1. A spatial spiral extension arm with top vibration absorption and a gapless hinge, characterized in that, include: Top platform (1) and base (3); A coiled extension arm (2) is installed between the top platform (1) and the base (3); The top platform (1) includes an acceleration sensor (12) and an electromagnetic active power vibration absorber (13) to generate motion relative to the base (3) to apply bending and torsional torques to compensate for the dynamic deformation motion of the coiled extension arm (2). The coiled extension arm (2) includes a gapless hinge (24) for eliminating hinge gaps; The coiled extension arm (2) includes: A triangular crossbar, wherein the triangular crossbar has multiple layers, each layer of the triangular crossbar consists of three crossbars (21) and three non-contact gap hinges (24); The longitudinal bar (22) has three members, and the triangular crossbar is connected to the longitudinal bar (22) by a non-contact gap hinge (24); Cable (23) is connected to the triangular crossbeam of the adjacent layer; The top platform (1) includes: Top cover (11); Electromagnetic active power vibration absorber (13), three of which are installed on the top cover (11) in an equilateral triangle shape, consistent with the triangular cross frame; Accelerometer (12), three of the acceleration sensors (12) are provided. The acceleration sensors (12) are mounted on the electromagnetic active power vibration absorber (13) by bracket (14) and are used to measure the vibration amplitude of the top platform (1) in three directions. The upper top plate (16) is mounted on the top cover (11), and the coiled extension arm (2) is connected to the upper top plate (16); The electromagnetic active vibration absorber (13) includes: Outer shell (133); A coil sleeve (135) is axially mounted inside a housing (133), and a coil (134) is installed in the coil sleeve (135). A permanent magnet (132) is installed axially inside a housing (133). The two ends of the permanent magnet (132) are connected to the housing (133) via diaphragm springs (131). There is a gap between the permanent magnet (132) and the inner wall of the coil (134).
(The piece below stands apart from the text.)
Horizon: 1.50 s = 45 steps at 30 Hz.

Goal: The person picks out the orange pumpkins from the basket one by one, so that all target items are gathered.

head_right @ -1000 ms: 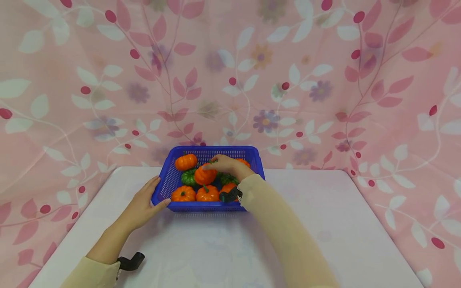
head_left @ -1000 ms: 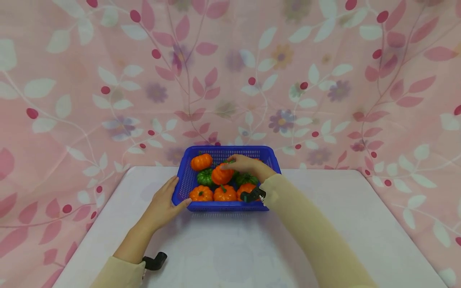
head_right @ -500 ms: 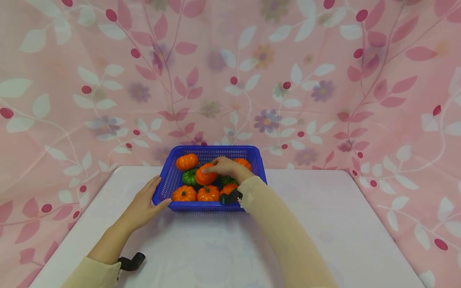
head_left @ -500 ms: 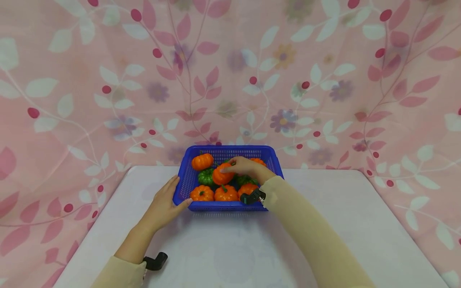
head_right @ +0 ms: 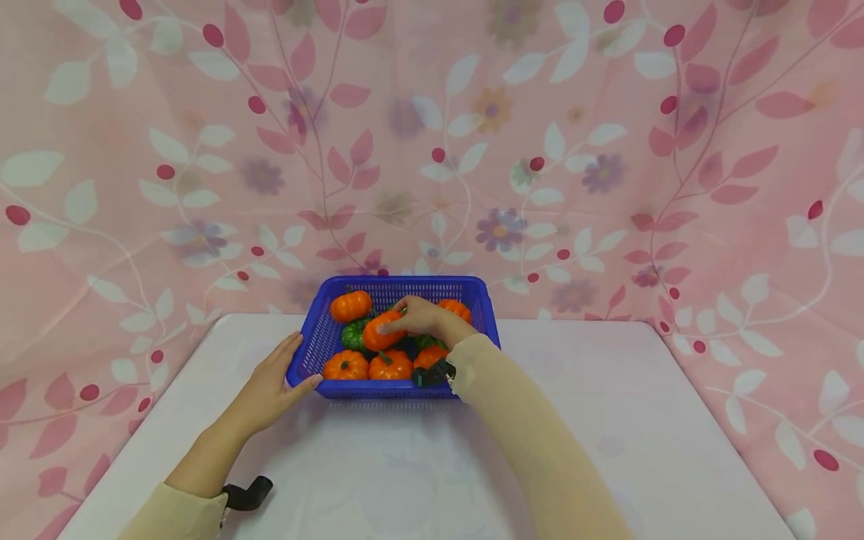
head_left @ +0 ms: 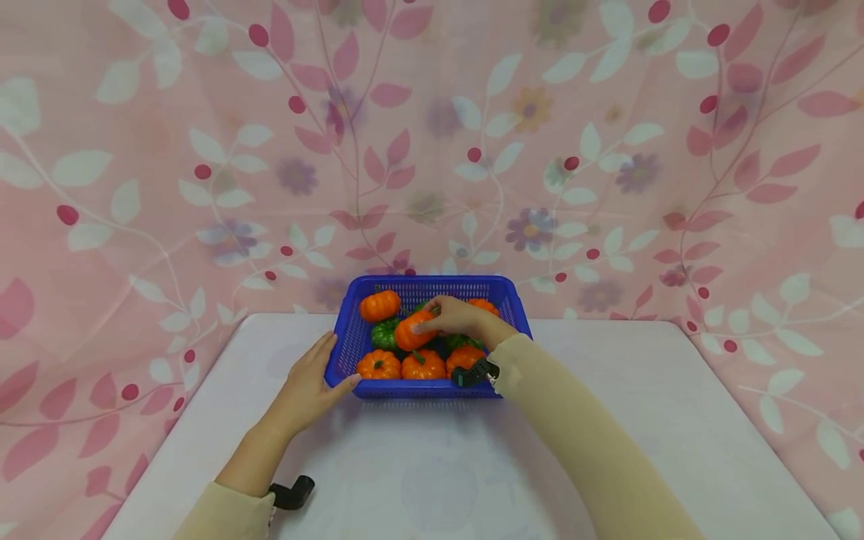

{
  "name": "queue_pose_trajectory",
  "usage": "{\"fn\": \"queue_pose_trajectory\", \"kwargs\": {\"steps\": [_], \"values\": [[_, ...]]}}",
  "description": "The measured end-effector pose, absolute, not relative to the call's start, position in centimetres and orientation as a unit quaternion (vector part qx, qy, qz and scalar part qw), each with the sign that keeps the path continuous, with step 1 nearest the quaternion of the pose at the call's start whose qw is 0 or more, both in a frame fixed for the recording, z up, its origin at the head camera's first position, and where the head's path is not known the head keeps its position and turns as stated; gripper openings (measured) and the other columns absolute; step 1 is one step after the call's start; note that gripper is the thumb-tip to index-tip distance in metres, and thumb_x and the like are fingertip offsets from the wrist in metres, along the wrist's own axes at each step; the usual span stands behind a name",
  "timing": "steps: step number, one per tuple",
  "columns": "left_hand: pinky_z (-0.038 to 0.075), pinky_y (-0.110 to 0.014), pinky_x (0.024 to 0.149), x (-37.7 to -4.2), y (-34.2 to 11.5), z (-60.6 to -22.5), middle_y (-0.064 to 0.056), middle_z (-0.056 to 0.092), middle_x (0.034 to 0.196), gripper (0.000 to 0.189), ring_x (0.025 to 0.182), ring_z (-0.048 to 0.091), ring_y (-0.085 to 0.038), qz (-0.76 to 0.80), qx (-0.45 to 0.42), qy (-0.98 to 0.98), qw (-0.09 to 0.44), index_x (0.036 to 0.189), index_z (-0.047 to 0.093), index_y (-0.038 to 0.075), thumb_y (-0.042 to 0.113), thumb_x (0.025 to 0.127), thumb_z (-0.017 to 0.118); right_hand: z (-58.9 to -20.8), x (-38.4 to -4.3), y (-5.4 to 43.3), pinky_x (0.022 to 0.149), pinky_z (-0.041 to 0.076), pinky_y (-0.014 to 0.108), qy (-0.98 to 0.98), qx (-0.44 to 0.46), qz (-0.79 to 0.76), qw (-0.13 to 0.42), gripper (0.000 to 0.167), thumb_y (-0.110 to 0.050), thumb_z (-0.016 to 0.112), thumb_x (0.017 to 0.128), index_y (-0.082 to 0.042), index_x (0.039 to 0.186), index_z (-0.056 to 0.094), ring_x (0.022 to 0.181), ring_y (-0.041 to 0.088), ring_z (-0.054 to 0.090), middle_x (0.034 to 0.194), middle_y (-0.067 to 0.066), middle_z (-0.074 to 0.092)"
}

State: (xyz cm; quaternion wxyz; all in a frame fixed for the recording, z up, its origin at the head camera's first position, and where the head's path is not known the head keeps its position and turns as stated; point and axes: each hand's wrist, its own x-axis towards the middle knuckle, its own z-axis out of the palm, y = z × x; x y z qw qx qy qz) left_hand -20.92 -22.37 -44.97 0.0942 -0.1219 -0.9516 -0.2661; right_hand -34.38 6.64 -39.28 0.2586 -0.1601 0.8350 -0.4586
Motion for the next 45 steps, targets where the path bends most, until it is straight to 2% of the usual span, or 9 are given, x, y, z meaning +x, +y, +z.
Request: {"fn": "queue_pose_trajectory", "kwargs": {"steps": [6,9,15,23,27,36,45], "values": [[0.022,-0.064,0.115,-20.9,-22.3,-45.1,-0.024,0.025,0.161,0.091,0.145,0.027,-0.046,-0.269,-0.123,-0.950,0.094,0.155,0.026,-0.005,0.048,0.094,0.066,-38.5,-33.9,7.7,0.099,0.050,0.043,0.857,-0.176,-0.426,0.229,0.063,-0.042,0.080,0.084,-0.010,0.130,0.052,0.108,0.026,0.059,0.125,0.010,0.056],[0.022,-0.064,0.115,-20.9,-22.2,-45.1,-0.023,0.024,0.161,0.091,0.145,0.027,-0.046,-0.270,-0.122,-0.951,0.093,0.155,0.026,-0.005,0.049,0.094,0.066,-37.7,-33.6,8.4,0.100,0.048,0.043,0.864,-0.193,-0.412,0.217,0.062,-0.043,0.079,0.085,-0.011,0.131,0.052,0.112,0.026,0.057,0.126,0.011,0.056],[0.022,-0.064,0.115,-20.9,-22.3,-45.1,-0.023,0.023,0.162,0.092,0.146,0.026,-0.045,-0.273,-0.117,-0.951,0.086,0.156,0.025,-0.004,0.050,0.094,0.065,-35.9,-32.9,10.3,0.105,0.045,0.044,0.862,-0.206,-0.416,0.206,0.063,-0.039,0.081,0.085,-0.013,0.133,0.049,0.120,0.027,0.055,0.135,0.011,0.054],[0.022,-0.064,0.115,-20.7,-22.4,-45.1,-0.022,0.022,0.163,0.092,0.147,0.024,-0.045,-0.275,-0.111,-0.952,0.079,0.157,0.023,-0.003,0.050,0.094,0.065,-33.2,-31.0,13.4,0.106,0.044,0.049,0.849,-0.232,-0.446,0.161,0.061,-0.035,0.080,0.086,-0.013,0.134,0.049,0.125,0.030,0.053,0.139,0.010,0.053],[0.022,-0.064,0.115,-20.8,-22.5,-45.2,-0.021,0.021,0.163,0.093,0.147,0.024,-0.045,-0.275,-0.110,-0.952,0.077,0.157,0.022,-0.003,0.051,0.094,0.064,-32.4,-30.1,15.2,0.106,0.046,0.050,0.845,-0.244,-0.452,0.146,0.064,-0.033,0.078,0.088,-0.012,0.139,0.047,0.125,0.034,0.054,0.140,0.011,0.053],[0.023,-0.065,0.114,-20.8,-22.5,-45.4,-0.021,0.022,0.163,0.093,0.146,0.025,-0.045,-0.275,-0.115,-0.951,0.083,0.157,0.022,-0.003,0.052,0.094,0.064,-32.4,-27.7,21.0,0.100,0.050,0.051,0.864,-0.217,-0.444,0.093,0.071,-0.031,0.076,0.090,-0.008,0.148,0.042,0.125,0.037,0.056,0.142,0.017,0.050],[0.022,-0.066,0.114,-21.0,-22.4,-45.2,-0.022,0.021,0.163,0.093,0.147,0.024,-0.045,-0.277,-0.111,-0.951,0.082,0.157,0.022,-0.003,0.050,0.094,0.064,-33.4,-25.6,27.4,0.101,0.047,0.056,0.875,-0.158,-0.454,0.057,0.078,-0.033,0.073,0.093,-0.007,0.154,0.033,0.128,0.043,0.051,0.146,0.023,0.045]]}}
2. The spatial spiral extension arm with top vibration absorption and a gapless hinge according to claim 1, characterized in that, The contactless gap hinge (24) includes: V-shaped connector (242), wherein a cable connection hole (243) is provided on the V-shaped connector (242), and the cable (23) passes through the V-shaped connector (242) for connection; The longitudinal rod connector (241) cooperates with the V-shaped connector (242) and is connected to the longitudinal rod (22); The bearing (244) is installed in the V-shaped connector (242) and is axially fixed to the V-shaped connector (242). The fixing screw (245) passes through the bearing (244) and is threadedly engaged with the longitudinal rod connector (241). The longitudinal rod connector (241) and the fixing screw (245) form a whole that can rotate relative to the V-shaped connector (242).